◆ **Provided records**
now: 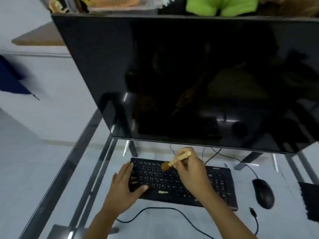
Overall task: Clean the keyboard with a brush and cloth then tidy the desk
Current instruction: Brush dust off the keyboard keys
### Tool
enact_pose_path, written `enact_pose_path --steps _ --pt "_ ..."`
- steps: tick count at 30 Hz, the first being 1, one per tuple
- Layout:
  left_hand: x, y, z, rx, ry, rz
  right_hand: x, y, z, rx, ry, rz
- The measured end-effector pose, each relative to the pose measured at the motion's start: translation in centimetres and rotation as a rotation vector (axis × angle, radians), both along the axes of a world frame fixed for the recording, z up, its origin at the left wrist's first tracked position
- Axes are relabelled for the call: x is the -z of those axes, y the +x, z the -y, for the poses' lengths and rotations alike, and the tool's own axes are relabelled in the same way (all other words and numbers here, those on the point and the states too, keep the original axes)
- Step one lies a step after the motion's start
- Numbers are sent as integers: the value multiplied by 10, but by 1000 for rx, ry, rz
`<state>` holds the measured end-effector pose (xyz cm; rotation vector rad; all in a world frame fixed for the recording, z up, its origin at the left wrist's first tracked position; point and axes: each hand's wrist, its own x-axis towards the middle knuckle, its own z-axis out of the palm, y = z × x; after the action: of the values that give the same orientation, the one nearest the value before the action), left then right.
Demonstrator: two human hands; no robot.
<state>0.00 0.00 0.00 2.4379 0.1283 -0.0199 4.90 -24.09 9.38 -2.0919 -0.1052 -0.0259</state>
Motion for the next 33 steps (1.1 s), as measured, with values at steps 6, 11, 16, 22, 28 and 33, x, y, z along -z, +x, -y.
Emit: enact_pose_path --steps 6,11,16,22,28,33 --pt "13 -13 -15 116 -20 -35 26 -1 -54 -128 -154 -83" --pt "29 -19 -23 156 62 12 19 16 -68 -46 -127 -48" --pt "31 -20 -19 105 97 43 27 23 -78 -61 -298 33" --pt "27 -20 -18 62 86 103 26 34 -103 -145 -363 18" --pt "28 -19 -20 38 37 60 26 42 -131 -219 -337 26" --pt "22 -19 -21 22 9 100 26 42 -135 -133 -257 77"
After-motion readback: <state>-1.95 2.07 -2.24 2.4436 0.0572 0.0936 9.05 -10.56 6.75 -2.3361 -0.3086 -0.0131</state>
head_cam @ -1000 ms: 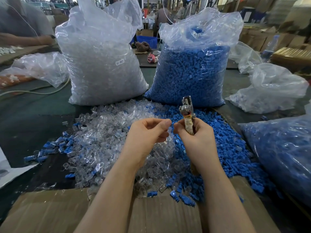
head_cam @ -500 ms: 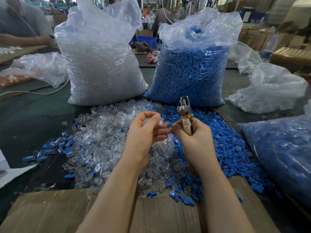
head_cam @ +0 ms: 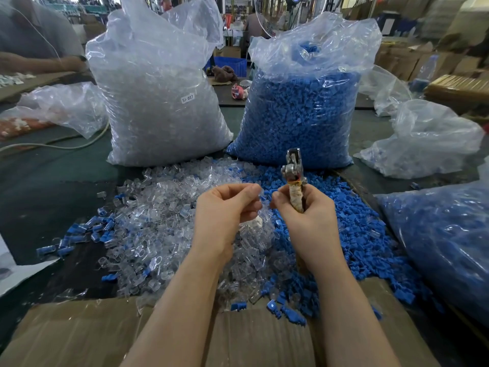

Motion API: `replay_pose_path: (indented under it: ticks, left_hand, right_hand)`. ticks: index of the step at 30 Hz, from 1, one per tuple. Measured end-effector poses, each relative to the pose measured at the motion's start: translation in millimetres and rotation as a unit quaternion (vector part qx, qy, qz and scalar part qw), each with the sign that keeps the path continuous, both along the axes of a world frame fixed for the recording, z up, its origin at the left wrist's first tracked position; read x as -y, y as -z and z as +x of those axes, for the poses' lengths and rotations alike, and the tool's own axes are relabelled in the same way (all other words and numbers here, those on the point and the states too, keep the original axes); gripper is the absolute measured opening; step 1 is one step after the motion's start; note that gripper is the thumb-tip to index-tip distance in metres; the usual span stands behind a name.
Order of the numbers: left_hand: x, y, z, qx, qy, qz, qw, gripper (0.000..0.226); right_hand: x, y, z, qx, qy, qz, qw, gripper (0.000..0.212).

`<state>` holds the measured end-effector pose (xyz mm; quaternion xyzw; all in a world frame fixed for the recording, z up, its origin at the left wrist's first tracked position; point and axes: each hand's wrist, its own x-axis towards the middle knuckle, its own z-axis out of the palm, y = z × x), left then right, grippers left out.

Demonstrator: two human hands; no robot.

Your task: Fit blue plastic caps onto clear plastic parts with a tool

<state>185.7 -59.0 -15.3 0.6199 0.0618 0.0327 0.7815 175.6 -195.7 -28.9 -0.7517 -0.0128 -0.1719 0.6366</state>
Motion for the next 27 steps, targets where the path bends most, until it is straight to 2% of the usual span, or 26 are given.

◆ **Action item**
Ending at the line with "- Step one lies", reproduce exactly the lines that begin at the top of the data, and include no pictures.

◆ **Written response**
now: 
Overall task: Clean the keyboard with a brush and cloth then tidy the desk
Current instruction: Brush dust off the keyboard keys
### Tool
enact_pose_path, written `enact_pose_path --steps _ --pt "_ ..."`
- steps: tick count at 30 Hz, the first being 1, one per tuple
- Layout:
  left_hand: x, y, z, rx, ry, rz
  right_hand: x, y, z, rx, ry, rz
- The measured end-effector pose, each relative to the pose measured at the motion's start: translation in centimetres and rotation as a rotation vector (axis × angle, radians), both along the axes of a world frame fixed for the recording, z up, its origin at the left wrist's first tracked position
- Axes are relabelled for the call: x is the -z of those axes, y the +x, z the -y, for the poses' lengths and rotations alike, and the tool's own axes are relabelled in the same way (all other words and numbers here, those on the point and the states too, keep the original axes)
- Step one lies a step after the motion's start

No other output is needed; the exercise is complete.